A liquid crystal aligning agent was prepared in the same manner as in Example 1 except that the type and amount of the polymer used were changed as shown in Table 2 below. Using the prepared liquid crystal aligning agent, evaluation of storage stability, production of liquid crystal display element for rubbing alignment, and evaluation of after-image characteristics were carried out in the same manner as in Example 1, respectively. The results are shown in Table 2 below.
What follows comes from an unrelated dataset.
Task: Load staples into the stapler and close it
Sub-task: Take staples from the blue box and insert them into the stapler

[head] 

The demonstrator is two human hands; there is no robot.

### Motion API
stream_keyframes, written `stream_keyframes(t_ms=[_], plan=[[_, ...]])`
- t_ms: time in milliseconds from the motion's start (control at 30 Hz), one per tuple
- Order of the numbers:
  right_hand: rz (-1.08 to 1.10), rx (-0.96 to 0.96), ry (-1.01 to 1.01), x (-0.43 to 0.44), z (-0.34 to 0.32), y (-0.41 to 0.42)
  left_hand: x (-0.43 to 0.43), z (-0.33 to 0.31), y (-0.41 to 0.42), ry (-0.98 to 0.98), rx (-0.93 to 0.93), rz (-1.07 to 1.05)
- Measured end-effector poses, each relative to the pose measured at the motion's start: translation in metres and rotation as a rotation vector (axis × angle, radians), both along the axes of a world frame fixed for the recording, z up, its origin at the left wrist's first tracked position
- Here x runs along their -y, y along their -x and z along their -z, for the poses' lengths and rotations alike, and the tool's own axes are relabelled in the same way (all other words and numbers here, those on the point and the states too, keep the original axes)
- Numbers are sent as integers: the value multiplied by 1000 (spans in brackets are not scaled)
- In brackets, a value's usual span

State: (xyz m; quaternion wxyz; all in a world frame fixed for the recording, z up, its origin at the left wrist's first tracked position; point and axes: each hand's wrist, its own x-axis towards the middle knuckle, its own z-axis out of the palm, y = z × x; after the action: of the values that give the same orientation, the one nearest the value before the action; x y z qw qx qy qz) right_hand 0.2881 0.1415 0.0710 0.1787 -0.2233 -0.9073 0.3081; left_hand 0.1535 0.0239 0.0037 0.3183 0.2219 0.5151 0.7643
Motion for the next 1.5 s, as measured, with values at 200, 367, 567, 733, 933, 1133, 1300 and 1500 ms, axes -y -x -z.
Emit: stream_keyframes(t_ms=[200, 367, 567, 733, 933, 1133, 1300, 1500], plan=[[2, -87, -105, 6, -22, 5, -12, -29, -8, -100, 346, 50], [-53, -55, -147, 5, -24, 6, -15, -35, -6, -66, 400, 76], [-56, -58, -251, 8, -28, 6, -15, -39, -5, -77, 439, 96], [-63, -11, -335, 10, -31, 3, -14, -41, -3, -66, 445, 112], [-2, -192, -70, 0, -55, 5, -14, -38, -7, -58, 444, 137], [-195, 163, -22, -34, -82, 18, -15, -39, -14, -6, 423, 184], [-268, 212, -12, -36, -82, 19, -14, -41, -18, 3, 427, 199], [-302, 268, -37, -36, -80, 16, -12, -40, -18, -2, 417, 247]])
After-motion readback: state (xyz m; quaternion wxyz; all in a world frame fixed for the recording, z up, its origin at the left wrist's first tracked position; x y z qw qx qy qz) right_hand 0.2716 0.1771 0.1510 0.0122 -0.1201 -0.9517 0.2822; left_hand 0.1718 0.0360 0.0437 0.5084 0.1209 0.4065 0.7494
In Table 2, the numerical value of the polymer blend ratio represents the orientation ratio (parts by weight) to the total 100 parts by weight of the polymer components used for preparing the liquid crystal aligning agent.

[Examples 10 to 22, 28, 32, 33, 36 and Comparative Examples 1 and 4]

A liquid crystal aligning agent was prepared in the same manner as in Example 1 except that the kind and amount of the polymer used were changed as shown in Table 2 above. Using the prepared liquid crystal aligning agent, evaluation of storage stability, production of liquid crystal display element for rubbing alignment, and evaluation of after-image characteristics were carried out in the same manner as in Example 1, respectively. The results are shown in Table 2 above.

&Lt; Evaluation of Phase Separation >

The liquid phase aligning agent obtained by blending two kinds of polymers was evaluated for the phase separation property between the polymers. First, two types of liquid crystal aligning agents having different types of polymers were prepared by carrying out the same operations as in Example 1 except that only one kind of the two kinds of polymers was used. Subsequently, for each of the prepared liquid crystal aligning agents, a fired film was prepared and the surface contact angle (reference contact angle A1, A2 [deg.]) Of the film was measured. Also, with respect to the liquid crystal aligning agent prepared as described above, a baked film was produced by the same operation, and the contact angle B [degrees] of the surface of the film was measured. When the phase separation property of the polymer is good, since the two types of polymers are divided into the upper layer and the lower layer, the surface contact angle B of the sintered film containing two kinds of polymers is preferably such that the surface contact angle (A1 or A2 ). When the phase separation is not so good, it is considered that the value becomes close to the middle of the two kinds of polymers. Therefore, when the surface contact angle B of the fired film containing two kinds of polymers is close to any of the reference contact angles A 1 and A 2, it is considered that the phase separation property is good and the surface contact angle B and the two reference contact angles A 1 and A 2 (?), The case where the difference? Is less than 5% is referred to as good (?), The case where the difference is less than 10% is defined as? The evaluation results of the respective examples are shown in Table 2 above. In addition, Δθ used the value represented by the following formula (2):

?? [%] = (| B-A | / B) 占 100 (2)

Wherein A is a reference contact angle A1 or A2 and B is a surface contact angle of a bake film produced using a liquid crystal aligning agent containing two kinds of polymers.

[Example 23]

&Lt; Preparation of liquid crystal aligning agent &

A liquid crystal aligning agent was prepared in the same manner as in Example 1 except that the type and amount of the polymer used were changed as shown in Table 2 above.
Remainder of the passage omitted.